TASK TO CARRY OUT ->
Please return the listing below from the line with "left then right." through its last line, exactly, and include nothing else.

------ INFORMATION SUPPLIED ------

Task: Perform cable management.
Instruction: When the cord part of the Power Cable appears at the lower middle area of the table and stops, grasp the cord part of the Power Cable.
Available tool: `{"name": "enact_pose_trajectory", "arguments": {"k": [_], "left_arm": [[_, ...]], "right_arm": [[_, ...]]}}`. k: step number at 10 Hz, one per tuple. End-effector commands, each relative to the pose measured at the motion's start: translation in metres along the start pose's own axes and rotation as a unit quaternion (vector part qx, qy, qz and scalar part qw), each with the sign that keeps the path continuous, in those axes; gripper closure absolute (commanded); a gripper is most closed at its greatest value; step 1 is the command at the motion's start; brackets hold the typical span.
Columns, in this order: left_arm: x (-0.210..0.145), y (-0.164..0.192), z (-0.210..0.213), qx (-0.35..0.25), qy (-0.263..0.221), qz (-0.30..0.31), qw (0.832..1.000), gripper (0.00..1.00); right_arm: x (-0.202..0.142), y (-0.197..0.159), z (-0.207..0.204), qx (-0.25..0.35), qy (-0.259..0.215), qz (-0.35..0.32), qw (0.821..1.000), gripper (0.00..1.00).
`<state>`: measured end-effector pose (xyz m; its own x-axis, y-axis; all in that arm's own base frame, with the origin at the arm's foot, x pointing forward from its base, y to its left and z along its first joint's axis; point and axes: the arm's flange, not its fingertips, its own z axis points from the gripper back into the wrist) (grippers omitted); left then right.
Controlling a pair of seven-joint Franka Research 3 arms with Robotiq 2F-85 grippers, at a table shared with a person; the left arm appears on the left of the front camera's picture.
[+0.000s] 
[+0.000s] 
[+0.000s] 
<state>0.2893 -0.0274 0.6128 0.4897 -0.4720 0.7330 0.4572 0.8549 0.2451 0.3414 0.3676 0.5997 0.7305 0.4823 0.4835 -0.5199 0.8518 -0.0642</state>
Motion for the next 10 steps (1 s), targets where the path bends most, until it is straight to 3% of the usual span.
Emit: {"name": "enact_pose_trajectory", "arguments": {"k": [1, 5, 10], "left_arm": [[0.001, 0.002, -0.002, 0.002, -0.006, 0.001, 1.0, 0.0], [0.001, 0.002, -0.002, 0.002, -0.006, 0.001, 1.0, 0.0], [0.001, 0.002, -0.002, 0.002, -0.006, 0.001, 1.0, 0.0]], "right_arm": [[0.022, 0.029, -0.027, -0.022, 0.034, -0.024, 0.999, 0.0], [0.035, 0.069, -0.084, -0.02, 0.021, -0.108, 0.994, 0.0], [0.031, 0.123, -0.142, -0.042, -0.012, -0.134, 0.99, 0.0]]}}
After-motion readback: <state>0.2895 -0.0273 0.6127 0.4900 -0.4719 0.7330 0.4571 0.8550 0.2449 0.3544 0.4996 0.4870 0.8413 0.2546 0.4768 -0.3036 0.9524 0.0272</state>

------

WRITTEN SOLUTION ->
`<state>`: measured end-effector pose (xyz m; its own x-axis, y-axis; all in that arm's own base frame, with the origin at the arm's foot, x pointing forward from its base, y to its left and z along its first joint's axis; point and axes: the arm's flange, not its fingertips, its own z axis points from the gripper back into the wrist) (grippers omitted); left then right.
Controlling a pair of seven-joint Franka Research 3 arms with Robotiq 2F-85 grippers, at a table shared with a person; the left arm appears on the left of the front camera's picture.
[+0.000s] 
[+0.000s] 
[+0.000s] 
<state>0.2893 -0.0274 0.6128 0.4897 -0.4720 0.7330 0.4572 0.8549 0.2451 0.3414 0.3676 0.5997 0.7305 0.4823 0.4835 -0.5199 0.8518 -0.0642</state>
Motion for the next 10 steps (1 s), targets where the path bends most, until it is straight to 3% of the usual span.
Emit: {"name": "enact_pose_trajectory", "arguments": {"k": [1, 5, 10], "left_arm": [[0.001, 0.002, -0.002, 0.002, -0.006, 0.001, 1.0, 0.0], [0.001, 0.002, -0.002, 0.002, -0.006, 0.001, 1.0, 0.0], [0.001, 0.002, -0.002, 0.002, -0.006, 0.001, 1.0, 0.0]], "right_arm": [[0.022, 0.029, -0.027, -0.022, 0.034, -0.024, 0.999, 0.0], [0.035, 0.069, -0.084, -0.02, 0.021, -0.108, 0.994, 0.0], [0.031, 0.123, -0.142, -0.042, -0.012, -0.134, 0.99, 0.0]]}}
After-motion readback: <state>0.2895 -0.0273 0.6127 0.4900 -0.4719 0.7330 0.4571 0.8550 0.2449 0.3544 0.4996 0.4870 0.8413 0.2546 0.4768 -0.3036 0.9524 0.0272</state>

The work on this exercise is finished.